Any image in the records is to be skipped; everything else should be reproduced exactly.

------------------------------------

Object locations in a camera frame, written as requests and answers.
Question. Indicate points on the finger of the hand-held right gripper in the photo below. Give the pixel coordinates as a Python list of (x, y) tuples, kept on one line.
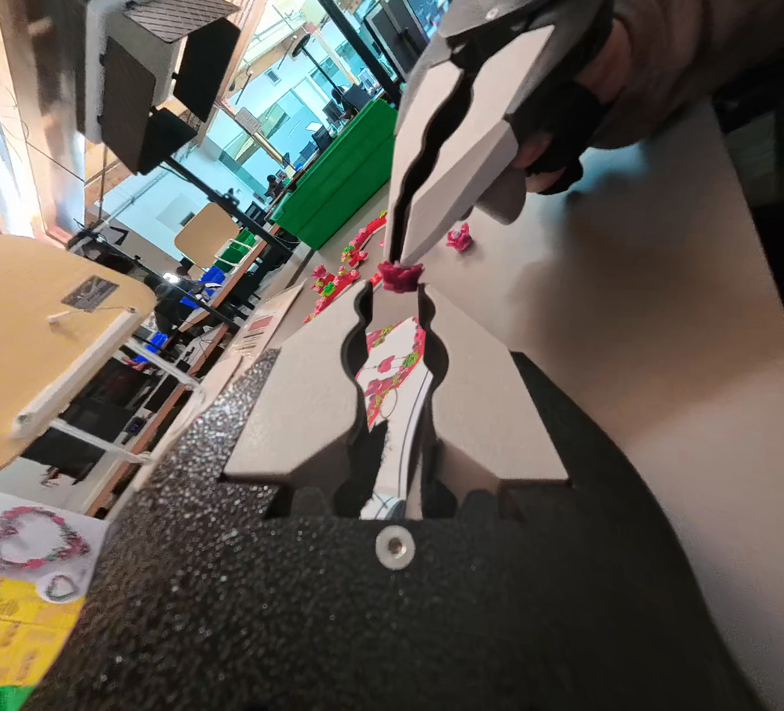
[(478, 154), (413, 129)]

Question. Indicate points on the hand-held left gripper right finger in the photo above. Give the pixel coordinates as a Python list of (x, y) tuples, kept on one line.
[(490, 417)]

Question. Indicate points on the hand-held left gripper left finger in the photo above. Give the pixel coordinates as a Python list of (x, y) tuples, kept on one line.
[(294, 417)]

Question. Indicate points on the magenta lego rose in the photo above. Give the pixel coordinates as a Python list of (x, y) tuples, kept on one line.
[(399, 276), (459, 238)]

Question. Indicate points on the green plastic bin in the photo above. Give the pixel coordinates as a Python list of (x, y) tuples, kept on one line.
[(15, 700), (343, 172)]

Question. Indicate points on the person's right forearm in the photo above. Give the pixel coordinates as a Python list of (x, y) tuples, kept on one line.
[(692, 19)]

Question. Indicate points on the open lego instruction booklet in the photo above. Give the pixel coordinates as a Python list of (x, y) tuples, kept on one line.
[(398, 368)]

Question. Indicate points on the yellow lego box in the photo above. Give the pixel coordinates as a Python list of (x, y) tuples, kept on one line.
[(37, 625)]

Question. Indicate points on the white printed paper sheet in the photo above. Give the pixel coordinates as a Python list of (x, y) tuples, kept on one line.
[(263, 319)]

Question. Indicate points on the black computer monitor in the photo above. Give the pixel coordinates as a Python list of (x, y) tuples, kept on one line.
[(398, 25)]

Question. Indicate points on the black pole with ribbed disc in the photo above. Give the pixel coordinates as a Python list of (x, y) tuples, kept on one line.
[(337, 13)]

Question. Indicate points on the blue storage bin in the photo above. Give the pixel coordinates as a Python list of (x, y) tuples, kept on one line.
[(214, 275)]

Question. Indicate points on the wooden tilting stand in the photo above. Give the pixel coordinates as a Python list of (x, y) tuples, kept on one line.
[(205, 230), (49, 307)]

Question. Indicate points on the grey overhead panel on pole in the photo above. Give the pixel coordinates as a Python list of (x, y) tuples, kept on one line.
[(135, 68)]

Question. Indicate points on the red lego heart frame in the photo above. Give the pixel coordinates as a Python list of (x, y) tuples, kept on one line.
[(367, 233)]

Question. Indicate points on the large dark air duct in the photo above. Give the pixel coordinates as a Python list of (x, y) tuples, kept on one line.
[(49, 50)]

------------------------------------

--- WORKED SOLUTION ---
Object locations in a camera frame, written as requests and answers.
Question. Indicate points on the finger of the hand-held right gripper in the photo below. Give the pixel coordinates as a Python list of (x, y) tuples, kept on one line.
[(478, 154), (413, 129)]

Question. Indicate points on the hand-held left gripper right finger in the photo above. Give the pixel coordinates as a Python list of (x, y) tuples, kept on one line.
[(490, 417)]

Question. Indicate points on the hand-held left gripper left finger in the photo above. Give the pixel coordinates as a Python list of (x, y) tuples, kept on one line.
[(294, 417)]

Question. Indicate points on the magenta lego rose in the photo above. Give the pixel coordinates as a Python list of (x, y) tuples, kept on one line.
[(399, 276), (459, 238)]

Question. Indicate points on the green plastic bin in the photo above. Give the pixel coordinates as a Python list of (x, y) tuples, kept on one line.
[(15, 700), (343, 172)]

Question. Indicate points on the person's right forearm in the photo above. Give the pixel coordinates as a Python list of (x, y) tuples, kept on one line.
[(692, 19)]

Question. Indicate points on the open lego instruction booklet in the photo above. Give the pixel coordinates as a Python list of (x, y) tuples, kept on one line.
[(398, 368)]

Question. Indicate points on the yellow lego box in the photo above. Give the pixel coordinates as a Python list of (x, y) tuples, kept on one line.
[(37, 625)]

Question. Indicate points on the white printed paper sheet in the photo above. Give the pixel coordinates as a Python list of (x, y) tuples, kept on one line.
[(263, 319)]

Question. Indicate points on the black computer monitor in the photo above. Give the pixel coordinates as a Python list of (x, y) tuples, kept on one line.
[(398, 25)]

Question. Indicate points on the black pole with ribbed disc in the photo above. Give the pixel coordinates as a Python list of (x, y) tuples, kept on one line.
[(337, 13)]

Question. Indicate points on the blue storage bin in the photo above. Give the pixel coordinates as a Python list of (x, y) tuples, kept on one line.
[(214, 275)]

Question. Indicate points on the wooden tilting stand in the photo above. Give the pixel coordinates as a Python list of (x, y) tuples, kept on one line.
[(205, 230), (49, 307)]

Question. Indicate points on the grey overhead panel on pole in the photo above. Give the pixel coordinates as a Python list of (x, y) tuples, kept on one line.
[(135, 68)]

Question. Indicate points on the red lego heart frame in the photo above. Give the pixel coordinates as a Python list of (x, y) tuples, kept on one line.
[(367, 233)]

Question. Indicate points on the large dark air duct in the photo above. Give the pixel coordinates as a Python list of (x, y) tuples, kept on one line.
[(49, 50)]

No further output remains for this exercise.